05 de julho de 2009
N° 16021 - MOACYR SCLIAR
O elogio da loucura
O José Onofre, jornalista gaúcho recentemente falecido, era um cara simpático, culto, bem-humorado, mas absolutamente franco e sincero. Quando comecei a escrever aqui para Zero Hora, muitas vezes trocávamos ideias acerca de minhas colunas. Suas observações, sempre objetivas, sempre pertinentes, me ajudaram muito. Um dos conselhos que me deu, jamais esqueci, quando mais não seja porque era, e é, surpreendente: é preciso louquear, foi o que ele me disse.
Louquear? Mas jornal não é coisa de gente séria, jornal não lida com problemas candentes de pessoas e de comunidades? Que história é essa, então, de louquear?
Hoje entendo bem o que o José Onofre queria dizer. Não se tratava de fazer maluquices, de escrever qualquer coisa que me viesse à cabeça. Não, louquear para ele tinha o sentido de libertar-se, de escapar aos limites do convencional, do habitual. Louquear era virar a mesa. Não quebrar a mesa, não queimar a mesa; virá-la, simplesmente, criar um cenário diferente e, porque diferente, inspirador.

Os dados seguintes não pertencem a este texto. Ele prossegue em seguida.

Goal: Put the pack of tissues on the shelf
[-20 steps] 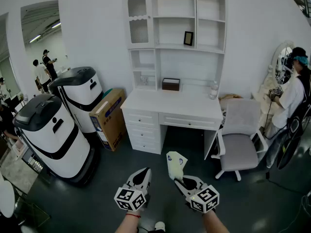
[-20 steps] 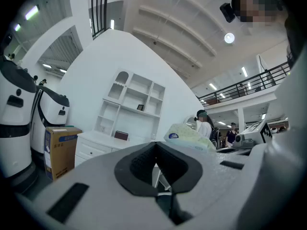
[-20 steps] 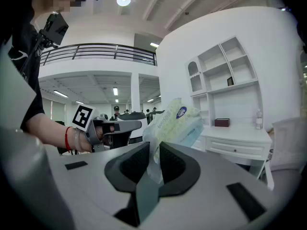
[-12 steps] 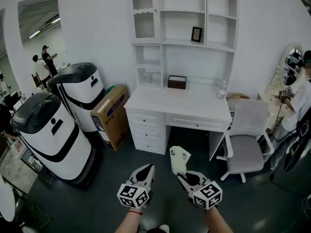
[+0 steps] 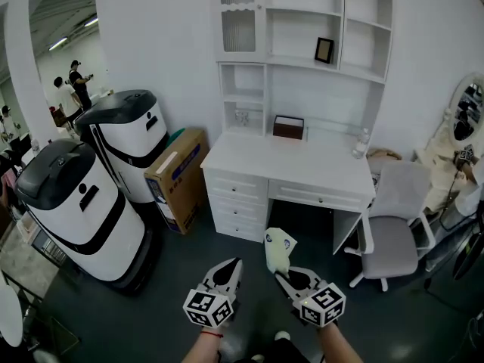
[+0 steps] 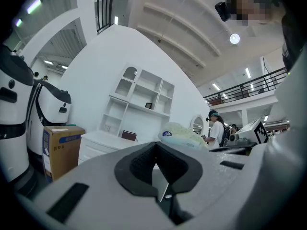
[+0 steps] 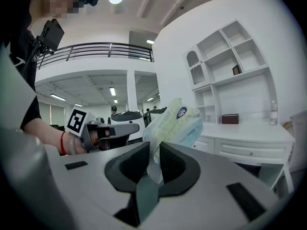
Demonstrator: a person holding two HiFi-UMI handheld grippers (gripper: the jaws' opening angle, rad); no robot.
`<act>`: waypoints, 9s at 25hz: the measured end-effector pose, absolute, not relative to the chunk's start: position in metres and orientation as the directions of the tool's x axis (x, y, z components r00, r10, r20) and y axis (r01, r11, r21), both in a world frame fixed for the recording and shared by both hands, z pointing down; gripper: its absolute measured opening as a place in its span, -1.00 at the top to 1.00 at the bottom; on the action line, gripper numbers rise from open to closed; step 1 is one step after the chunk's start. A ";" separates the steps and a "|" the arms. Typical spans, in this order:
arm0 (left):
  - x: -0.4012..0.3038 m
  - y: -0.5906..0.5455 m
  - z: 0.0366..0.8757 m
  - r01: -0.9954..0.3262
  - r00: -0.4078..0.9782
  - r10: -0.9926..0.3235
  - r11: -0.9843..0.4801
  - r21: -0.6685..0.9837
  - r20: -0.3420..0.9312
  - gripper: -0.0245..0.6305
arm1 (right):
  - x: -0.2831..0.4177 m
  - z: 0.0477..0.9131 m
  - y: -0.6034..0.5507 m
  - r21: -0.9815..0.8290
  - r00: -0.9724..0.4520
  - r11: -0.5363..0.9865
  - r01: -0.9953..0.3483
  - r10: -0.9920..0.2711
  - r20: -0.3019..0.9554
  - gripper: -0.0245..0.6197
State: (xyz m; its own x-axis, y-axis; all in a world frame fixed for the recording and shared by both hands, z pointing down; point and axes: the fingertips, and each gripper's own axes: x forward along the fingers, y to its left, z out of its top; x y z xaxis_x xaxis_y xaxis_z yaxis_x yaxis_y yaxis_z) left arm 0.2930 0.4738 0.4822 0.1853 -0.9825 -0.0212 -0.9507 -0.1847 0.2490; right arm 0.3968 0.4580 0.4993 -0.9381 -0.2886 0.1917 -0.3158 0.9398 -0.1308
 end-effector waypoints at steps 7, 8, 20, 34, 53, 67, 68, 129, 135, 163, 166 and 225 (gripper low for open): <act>0.263 0.438 0.484 -0.955 0.157 -0.987 -0.156 0.253 -0.019 0.91 | 0.358 0.497 0.417 -0.131 -0.952 0.953 -0.271 -0.245 0.185 0.75; 0.258 0.429 0.483 -0.956 0.155 -0.988 -0.154 0.250 -0.017 0.91 | 0.351 0.496 0.409 -0.133 -0.954 0.955 -0.264 -0.238 0.183 0.75; 0.190 0.290 0.473 -0.962 0.146 -0.989 -0.145 0.230 -0.013 0.91 | 0.276 0.492 0.280 -0.138 -0.963 0.963 -0.230 -0.205 0.176 0.75; 0.129 0.164 0.474 -0.964 0.164 -0.986 -0.162 0.212 -0.010 0.91 | 0.206 0.494 0.161 -0.149 -0.967 0.964 -0.221 -0.197 0.161 0.75; 0.035 0.047 0.476 -0.950 0.223 -0.975 -0.221 0.221 -0.016 0.91 | 0.107 0.494 0.062 -0.138 -0.959 0.959 -0.248 -0.224 0.173 0.75; -0.059 -0.038 0.475 -0.899 0.378 -0.926 -0.365 0.244 0.005 0.91 | 0.007 0.493 -0.004 -0.157 -0.913 0.909 -0.386 -0.353 0.202 0.75; -0.063 -0.043 0.475 -0.895 0.386 -0.922 -0.373 0.246 0.006 0.91 | 0.002 0.492 -0.007 -0.156 -0.910 0.905 -0.395 -0.362 0.204 0.75; -0.153 -0.300 0.449 -0.895 0.400 -0.916 -0.396 0.205 -0.023 0.91 | -0.096 0.435 -0.277 -0.066 -0.896 0.901 -0.429 -0.415 0.158 0.75; -0.159 -0.312 0.438 -0.892 0.404 -0.914 -0.404 0.203 -0.044 0.91 | -0.098 0.420 -0.293 -0.064 -0.890 0.894 -0.444 -0.431 0.150 0.75; -0.179 -0.360 0.437 -0.783 0.587 -0.809 -0.578 0.232 -0.034 0.91 | -0.138 0.410 -0.367 0.250 -0.679 0.778 -0.577 -0.626 0.383 0.74; -0.182 -0.363 0.437 -0.778 0.593 -0.805 -0.584 0.234 -0.038 0.91 | -0.143 0.410 -0.374 0.245 -0.675 0.784 -0.570 -0.617 0.404 0.73; -0.171 -0.373 0.456 -0.731 0.643 -0.765 -0.621 0.283 -0.017 0.91 | -0.134 0.380 -0.377 0.258 -0.677 0.679 -0.687 -0.727 0.111 0.89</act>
State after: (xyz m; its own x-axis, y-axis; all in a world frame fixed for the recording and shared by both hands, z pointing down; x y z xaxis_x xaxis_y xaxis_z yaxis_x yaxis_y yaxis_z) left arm -0.1706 -0.3734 0.4565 0.6435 -0.7653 -0.0169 -0.7311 -0.6210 0.2826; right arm -0.1343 -0.3773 0.3800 -0.6775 -0.7271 0.1113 -0.6868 0.6795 0.2580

Virar a mesa, contudo, não é fácil, sobretudo pela maneira como funciona a nossa cabeça. Freud postulou a existência, na mente, de três estruturas psíquicas: o Ego, que é o nosso jeito habitual de ser, o Superego, aquele sisudo senhor que representa os mandamentos morais de nossa cultura, e o Id, o troglodita que encarna os nossos instintos.
O Superego não só não permite que viremos a mesa, como também quer que ela esteja sempre arrumada e imaculadamente limpa. O Id, se pudesse, reduziria a mesa a pedações e urinaria em cima. E o Ego ficaria entre os dois, perplexo, angustiado, sem saber o que fazer.

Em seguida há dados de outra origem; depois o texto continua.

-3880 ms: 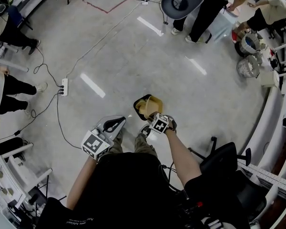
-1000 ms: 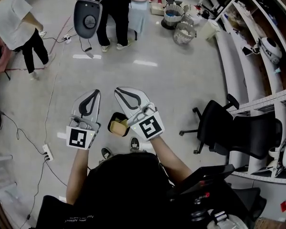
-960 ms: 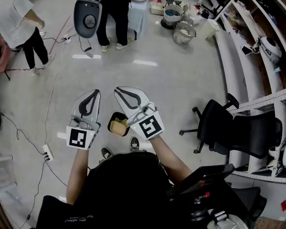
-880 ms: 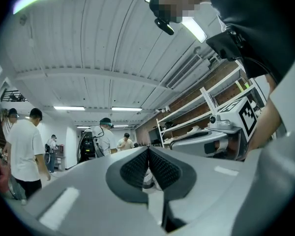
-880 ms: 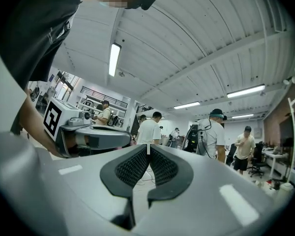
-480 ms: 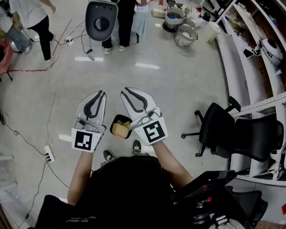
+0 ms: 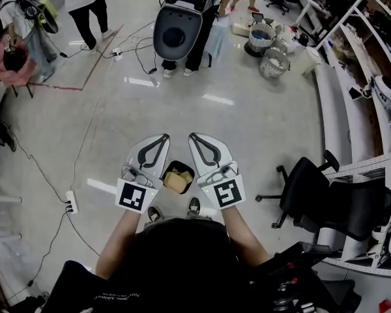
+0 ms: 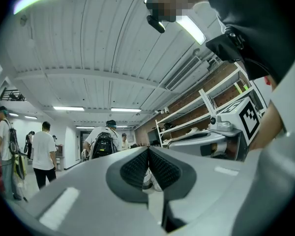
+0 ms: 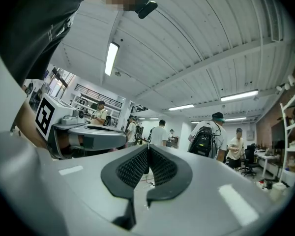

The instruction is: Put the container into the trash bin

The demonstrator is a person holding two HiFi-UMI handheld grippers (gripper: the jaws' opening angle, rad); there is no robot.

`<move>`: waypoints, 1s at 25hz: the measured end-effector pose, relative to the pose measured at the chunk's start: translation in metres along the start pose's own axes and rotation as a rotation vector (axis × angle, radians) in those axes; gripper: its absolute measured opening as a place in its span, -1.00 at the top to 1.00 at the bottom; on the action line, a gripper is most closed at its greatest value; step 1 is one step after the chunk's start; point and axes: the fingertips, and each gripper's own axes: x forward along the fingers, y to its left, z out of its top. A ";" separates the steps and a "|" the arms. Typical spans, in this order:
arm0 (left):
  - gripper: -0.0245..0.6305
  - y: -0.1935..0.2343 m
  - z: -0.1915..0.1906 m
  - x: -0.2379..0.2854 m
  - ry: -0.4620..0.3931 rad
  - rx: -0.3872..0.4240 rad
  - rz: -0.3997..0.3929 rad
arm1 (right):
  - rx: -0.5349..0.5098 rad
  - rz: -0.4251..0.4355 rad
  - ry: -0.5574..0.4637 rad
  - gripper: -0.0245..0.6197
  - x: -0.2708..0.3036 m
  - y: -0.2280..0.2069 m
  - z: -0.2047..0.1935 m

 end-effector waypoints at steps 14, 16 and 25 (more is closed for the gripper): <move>0.92 -0.011 -0.042 -0.013 0.077 -0.083 -0.006 | 0.090 0.051 0.121 0.86 -0.004 0.020 -0.058; 0.92 -0.014 -0.051 -0.013 0.096 -0.100 -0.009 | 0.093 0.054 0.127 0.85 -0.006 0.022 -0.064; 0.92 -0.015 -0.080 -0.013 0.115 -0.117 -0.011 | 0.118 0.080 0.156 0.81 -0.005 0.032 -0.080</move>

Uma situação paralisante, que pode anular nossa existência. “Par délicatesse j’ai perdu ma vie”, disse Rimbaud, e isso é uma melancólica verdade: no esforço de sermos delicados, bonzinhos, deixamos de viver. Em algum momento teremos de dar um murro no tampo da mesa, exclamando: “Isso não pode continuar”. Em algum momento teremos de virar a mesa.
Erasmo de Rotterdam escreveu um livro chamado O Elogio da Loucura. Título irônico: Erasmo não estava querendo dizer que a loucura é coisa boa, queria dizer apenas que há coisa pior, a hipocrisia, para a qual, segundo ele, a loucura era uma alternativa válida. Aquele grão de loucura (para usar uma antiga expressão) pode mudar o sabor do prato que é a nossa vida, da mesma forma que o faz um grão de pimenta.

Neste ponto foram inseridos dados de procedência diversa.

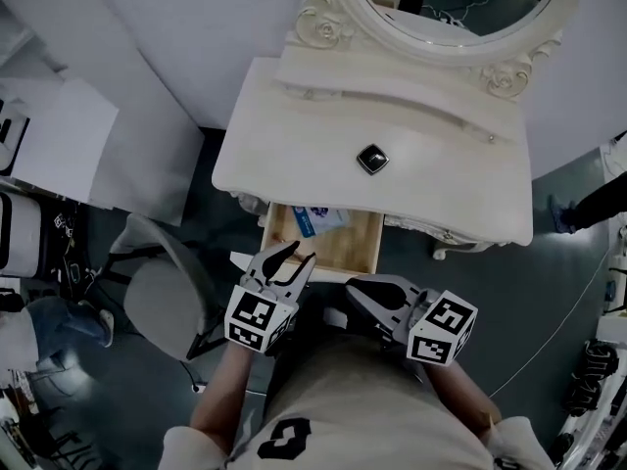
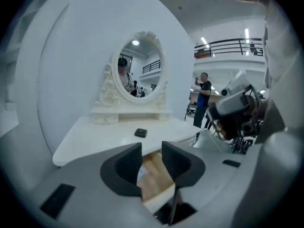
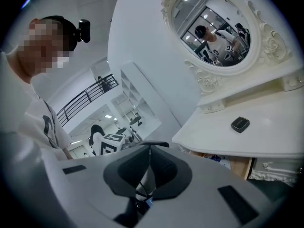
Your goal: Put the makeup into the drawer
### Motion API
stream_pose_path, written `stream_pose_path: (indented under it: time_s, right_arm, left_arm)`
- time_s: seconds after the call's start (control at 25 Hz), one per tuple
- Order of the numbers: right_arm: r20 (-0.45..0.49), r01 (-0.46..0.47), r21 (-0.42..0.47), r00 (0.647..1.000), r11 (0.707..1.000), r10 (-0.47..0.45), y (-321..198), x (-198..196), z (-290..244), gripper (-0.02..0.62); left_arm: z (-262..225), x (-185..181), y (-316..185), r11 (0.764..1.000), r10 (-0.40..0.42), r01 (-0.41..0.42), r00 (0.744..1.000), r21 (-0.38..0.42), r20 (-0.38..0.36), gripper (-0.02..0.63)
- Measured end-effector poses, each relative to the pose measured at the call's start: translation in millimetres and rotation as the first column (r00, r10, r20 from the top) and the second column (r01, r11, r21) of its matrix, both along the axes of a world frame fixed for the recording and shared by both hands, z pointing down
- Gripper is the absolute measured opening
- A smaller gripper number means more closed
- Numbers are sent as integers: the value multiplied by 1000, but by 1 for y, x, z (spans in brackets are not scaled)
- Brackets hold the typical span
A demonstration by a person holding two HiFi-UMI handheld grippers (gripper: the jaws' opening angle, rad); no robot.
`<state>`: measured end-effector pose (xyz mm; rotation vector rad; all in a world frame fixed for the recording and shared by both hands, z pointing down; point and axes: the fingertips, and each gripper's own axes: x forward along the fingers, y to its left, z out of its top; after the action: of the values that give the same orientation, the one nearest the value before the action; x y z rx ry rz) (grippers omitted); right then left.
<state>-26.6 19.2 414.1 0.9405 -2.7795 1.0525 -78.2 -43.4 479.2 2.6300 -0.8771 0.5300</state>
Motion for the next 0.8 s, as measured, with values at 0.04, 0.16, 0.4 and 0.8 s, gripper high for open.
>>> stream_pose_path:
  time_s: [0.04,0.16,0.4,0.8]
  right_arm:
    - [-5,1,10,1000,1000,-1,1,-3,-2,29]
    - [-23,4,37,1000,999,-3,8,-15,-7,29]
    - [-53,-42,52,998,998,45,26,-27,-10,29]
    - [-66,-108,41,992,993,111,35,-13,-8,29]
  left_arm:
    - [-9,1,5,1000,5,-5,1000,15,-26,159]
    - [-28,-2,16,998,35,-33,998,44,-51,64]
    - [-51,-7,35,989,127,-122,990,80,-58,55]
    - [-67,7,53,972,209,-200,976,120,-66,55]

Em literatura de ficção, louquear significa dar vida aos personagens que o escritor tem dentro de si, por mais estranhos que sejam. Na verdade, tais personagens resultam de projeções da personalidade do próprio escritor. “Madame Bovary sou eu”, disse Flaubert, surpreendendo muita gente.
Então ele se projetava numa mulher? Numa mulher infeliz, que buscava no caso extraconjugal a solução de seus problemas? Pois é. Flaubert estava louqueando, e assim criou uma obra-prima.
Louquear, sim. Mas louquear com sabedoria, com arte. Louquear com moderação. Louquear como uma forma de mobilizar sentimentos e emoções de pessoas. Louquear como forma de dar asas à imaginação. Certamente isso não fará mal, e talvez até nos faça bem. Pelo menos é uma possibilidade a mais em nossas vidas.
Como diz o psiquiatra Jurandir Freire Costa: “Um grão de loucura e devaneio, quem sabe, é desta falta que padecem nossas almas, famintas de encantamento”.
A propósito da crônica sobre a França, recebo do prof. Hipérides F. de Mello, que dirige a Aliança Francesa, mensagem em que ele fala do papel da tradicional instituição na difusão da cultura francesa, sobretudo neste 2009 que é o ano da França no Brasil.
Também gostou do texto o Antonio Rodrigues. O Henrique Lindner, jornalista da Rádio Sobradinho, protesta contra a extinção da obrigatoriedade do diploma de jornalista, conforme decisão do STF.
O Lucio Carvalho, que fez uma pesquisa sobre preconceito e dircriminação na escola, lembra que este assunto é sempre atual (é mesmo, Lucio) e que não deve ser esquecido. Também agradeço as mensagens de Rodrigo Zimmermann (RBS de SC), do Dr. Ronald P.de Souza, da jornalista Priscila Gomes e da Dra. Maria Augusta S. Correa.